Com o silêncio cúmplice dos militares, Bolsonaro investe, irresponsável e impunemente, à mais abjeta subserviência aos caprichos de Trump
Roberto Amaral
Diálogos do Sul Global
Recife

Tradução:

Nossa principal parceira comercial, milhões de dólares à frente dos EUA, da Europa e do Mercosul, a China é o maior comprador mundial de soja, a cereja do agronegócio brasileiro, a “salvação da lavoura” de nossa raquítica balança comercial, onde, com o recesso industrial,  pesam as exportações de matérias primas in natura, como alimentos não processados, ou minério de ferro que exportamos para importar trilhos e lingotes de aço.

A China comprou  do Brasil nada menos que 7,25 milhões de toneladas de soja no último setembro, contra 4,79 toneladas no mesmo mês do ano passado, donde um aumento de 51%. Pois é contra esse país (portanto, contra nossos interesses comerciais e estratégicos) que o governo do capitão investe, irresponsável e impunemente, por todos os meios ao alcance de sua demência sub-ideológica, arrastando o país à mais abjeta subserviência aos caprichos de Trump.
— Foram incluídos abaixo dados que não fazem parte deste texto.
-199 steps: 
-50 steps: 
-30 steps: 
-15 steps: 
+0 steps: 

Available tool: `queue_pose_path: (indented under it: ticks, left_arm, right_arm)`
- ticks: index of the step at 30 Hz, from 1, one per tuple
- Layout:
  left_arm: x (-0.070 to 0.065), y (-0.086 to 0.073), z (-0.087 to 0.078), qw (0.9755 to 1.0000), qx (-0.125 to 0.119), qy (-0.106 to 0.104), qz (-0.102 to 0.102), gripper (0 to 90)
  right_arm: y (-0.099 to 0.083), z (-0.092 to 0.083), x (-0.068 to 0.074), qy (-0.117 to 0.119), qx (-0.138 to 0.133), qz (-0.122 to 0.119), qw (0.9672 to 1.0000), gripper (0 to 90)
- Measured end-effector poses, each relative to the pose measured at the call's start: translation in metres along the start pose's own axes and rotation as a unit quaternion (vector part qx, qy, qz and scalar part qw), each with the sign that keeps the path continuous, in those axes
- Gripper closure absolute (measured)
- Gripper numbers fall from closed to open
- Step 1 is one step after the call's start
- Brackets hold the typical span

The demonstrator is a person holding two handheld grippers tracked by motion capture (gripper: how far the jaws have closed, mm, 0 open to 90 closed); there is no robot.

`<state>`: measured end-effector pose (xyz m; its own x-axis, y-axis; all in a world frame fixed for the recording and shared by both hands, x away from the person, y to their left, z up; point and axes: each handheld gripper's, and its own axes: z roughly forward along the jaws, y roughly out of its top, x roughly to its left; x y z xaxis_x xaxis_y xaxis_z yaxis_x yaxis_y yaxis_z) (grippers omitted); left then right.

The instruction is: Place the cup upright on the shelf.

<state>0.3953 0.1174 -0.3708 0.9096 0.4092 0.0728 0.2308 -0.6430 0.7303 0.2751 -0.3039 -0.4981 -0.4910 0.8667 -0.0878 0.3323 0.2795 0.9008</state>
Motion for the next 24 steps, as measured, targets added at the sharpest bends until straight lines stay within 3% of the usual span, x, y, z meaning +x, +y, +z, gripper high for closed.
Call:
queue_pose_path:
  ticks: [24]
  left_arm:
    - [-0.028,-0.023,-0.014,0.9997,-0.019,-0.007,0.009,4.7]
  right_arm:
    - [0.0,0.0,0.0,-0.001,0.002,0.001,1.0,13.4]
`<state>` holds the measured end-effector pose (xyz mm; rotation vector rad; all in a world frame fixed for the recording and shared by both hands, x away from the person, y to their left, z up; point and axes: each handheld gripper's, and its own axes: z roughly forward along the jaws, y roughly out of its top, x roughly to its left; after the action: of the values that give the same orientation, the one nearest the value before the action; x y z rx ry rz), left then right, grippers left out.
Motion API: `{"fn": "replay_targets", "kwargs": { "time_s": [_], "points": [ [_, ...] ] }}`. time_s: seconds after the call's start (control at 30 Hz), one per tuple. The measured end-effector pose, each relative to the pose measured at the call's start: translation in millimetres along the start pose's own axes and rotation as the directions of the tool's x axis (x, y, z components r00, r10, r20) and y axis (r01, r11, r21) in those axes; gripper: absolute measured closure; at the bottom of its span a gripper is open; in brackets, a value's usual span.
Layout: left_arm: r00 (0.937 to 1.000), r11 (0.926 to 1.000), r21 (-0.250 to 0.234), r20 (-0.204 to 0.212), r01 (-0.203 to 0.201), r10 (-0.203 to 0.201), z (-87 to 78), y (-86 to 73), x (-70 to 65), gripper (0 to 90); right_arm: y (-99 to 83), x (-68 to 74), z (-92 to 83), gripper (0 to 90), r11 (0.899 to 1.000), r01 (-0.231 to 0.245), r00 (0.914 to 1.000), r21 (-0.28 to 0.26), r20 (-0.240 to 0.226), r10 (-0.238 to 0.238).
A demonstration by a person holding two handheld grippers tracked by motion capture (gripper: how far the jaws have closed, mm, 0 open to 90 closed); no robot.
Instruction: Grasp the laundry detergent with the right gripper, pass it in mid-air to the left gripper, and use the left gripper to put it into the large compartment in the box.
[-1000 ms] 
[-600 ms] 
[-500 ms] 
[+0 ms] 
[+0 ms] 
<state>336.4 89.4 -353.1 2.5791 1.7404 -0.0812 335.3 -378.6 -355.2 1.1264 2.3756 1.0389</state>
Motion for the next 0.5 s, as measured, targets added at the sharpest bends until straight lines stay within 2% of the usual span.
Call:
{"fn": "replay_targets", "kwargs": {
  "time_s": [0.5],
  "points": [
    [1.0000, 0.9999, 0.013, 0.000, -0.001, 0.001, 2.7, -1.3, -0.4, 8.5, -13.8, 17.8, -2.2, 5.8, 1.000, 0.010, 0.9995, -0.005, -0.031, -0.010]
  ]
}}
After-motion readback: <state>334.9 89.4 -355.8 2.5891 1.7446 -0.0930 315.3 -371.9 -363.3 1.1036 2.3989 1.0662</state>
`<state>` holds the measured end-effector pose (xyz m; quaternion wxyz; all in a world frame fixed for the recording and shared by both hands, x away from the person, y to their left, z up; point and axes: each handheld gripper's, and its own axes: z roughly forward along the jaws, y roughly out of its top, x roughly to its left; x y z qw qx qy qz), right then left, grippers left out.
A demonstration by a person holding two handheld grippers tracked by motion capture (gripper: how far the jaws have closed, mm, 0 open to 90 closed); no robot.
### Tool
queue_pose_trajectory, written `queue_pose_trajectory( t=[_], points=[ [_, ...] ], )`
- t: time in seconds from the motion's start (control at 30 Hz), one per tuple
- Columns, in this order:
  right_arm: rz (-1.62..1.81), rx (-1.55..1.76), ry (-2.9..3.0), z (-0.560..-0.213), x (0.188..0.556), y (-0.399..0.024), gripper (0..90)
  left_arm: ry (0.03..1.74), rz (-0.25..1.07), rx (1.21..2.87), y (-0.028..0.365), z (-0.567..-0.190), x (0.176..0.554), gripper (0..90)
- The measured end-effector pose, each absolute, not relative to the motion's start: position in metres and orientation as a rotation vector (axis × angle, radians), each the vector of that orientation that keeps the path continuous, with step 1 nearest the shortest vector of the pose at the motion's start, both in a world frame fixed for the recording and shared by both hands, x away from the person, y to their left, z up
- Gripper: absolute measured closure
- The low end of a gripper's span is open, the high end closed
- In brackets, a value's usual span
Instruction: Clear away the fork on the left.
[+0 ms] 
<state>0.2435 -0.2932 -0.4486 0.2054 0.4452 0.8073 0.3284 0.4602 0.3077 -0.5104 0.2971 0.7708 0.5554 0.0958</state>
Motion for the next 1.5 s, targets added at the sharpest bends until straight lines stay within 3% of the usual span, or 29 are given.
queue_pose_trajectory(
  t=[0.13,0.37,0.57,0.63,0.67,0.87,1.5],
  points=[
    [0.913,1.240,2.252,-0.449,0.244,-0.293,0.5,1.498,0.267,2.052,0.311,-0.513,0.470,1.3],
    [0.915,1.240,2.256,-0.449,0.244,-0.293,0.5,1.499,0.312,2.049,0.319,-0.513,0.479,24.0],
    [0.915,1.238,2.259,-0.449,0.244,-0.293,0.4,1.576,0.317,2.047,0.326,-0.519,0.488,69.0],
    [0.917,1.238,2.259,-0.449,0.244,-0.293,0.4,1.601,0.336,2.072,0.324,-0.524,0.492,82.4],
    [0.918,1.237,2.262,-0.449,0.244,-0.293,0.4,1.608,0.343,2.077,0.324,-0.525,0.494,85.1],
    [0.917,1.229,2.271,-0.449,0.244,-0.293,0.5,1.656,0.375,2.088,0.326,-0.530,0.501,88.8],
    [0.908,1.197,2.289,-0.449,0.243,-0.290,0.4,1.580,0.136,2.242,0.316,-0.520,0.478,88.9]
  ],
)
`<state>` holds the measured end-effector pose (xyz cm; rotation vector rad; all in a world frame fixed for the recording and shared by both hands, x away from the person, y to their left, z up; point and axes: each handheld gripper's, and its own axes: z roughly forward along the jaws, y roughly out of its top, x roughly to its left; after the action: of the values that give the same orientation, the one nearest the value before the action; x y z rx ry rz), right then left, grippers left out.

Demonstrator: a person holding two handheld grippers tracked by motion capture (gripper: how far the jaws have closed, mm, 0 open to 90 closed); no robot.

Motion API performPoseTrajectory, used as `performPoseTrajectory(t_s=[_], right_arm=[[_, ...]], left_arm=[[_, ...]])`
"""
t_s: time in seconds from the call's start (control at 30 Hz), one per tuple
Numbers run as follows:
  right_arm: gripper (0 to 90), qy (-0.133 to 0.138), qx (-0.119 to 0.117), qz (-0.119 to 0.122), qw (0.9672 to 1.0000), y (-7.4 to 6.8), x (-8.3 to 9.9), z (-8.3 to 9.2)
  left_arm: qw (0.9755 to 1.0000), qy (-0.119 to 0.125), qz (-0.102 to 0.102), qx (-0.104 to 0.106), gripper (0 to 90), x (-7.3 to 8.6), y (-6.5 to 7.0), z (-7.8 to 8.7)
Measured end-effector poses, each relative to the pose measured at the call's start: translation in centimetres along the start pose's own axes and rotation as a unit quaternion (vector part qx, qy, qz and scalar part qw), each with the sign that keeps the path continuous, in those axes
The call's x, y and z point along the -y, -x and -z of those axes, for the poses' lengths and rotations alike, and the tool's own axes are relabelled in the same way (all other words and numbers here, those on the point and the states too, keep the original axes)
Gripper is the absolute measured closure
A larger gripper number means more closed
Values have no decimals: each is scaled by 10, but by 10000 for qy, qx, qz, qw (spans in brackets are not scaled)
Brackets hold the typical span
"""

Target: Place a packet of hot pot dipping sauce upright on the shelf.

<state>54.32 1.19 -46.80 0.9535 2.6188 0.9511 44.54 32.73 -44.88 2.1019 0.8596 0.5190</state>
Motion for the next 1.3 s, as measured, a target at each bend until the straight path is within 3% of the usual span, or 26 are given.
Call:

Com o silêncio cúmplice dos militares, que já tiveram mais apreço aos brios nacionais. Trata-se, porém, apenas, de um dos muitos itens de seu, e de sua jolda, programa de desconstrução nacional, anunciado em banquete na embaixada brasileira em Washington, ao lado do astrólogo da Virgínia e do desqualificado Steve Bannon, na presença de nosso então embaixador que, pelo que se sabe, embora com demissão já anunciada, e já aposentado, não teve os necessários brios para se levantar, pôr o chapéu na cabeça e voltar para casa pegando o metrô.  

Segundo projeções do Fundo Monetário Internacional — (consabidamente comprometido com os interesses dos EUA), a China, na companhia da Coreia do Sul e do Vietnã (o que indica, aos que ainda enxergam, para onde se desloca o eixo dinâmico da economia mundial),  terá, ainda neste ano, desempenho econômico superior ao projetado para a média mundial.

Enquanto a retração esperada do PIB global é de -4,4%, e a dos EUA de -4,3%, a previsão para a China é de um crescimento de 1,9%. Em comparação com o mesmo período do ano passado,  o PIB chinês cresceu 4,9% no terceiro trimestre deste ano, em plena pandemia. Só para lembrar: o PIB brasileiro em 2019 ficou em 1,1%; e, para este ano, a média das estimativas sugere uma queda de algo em torno de 6%.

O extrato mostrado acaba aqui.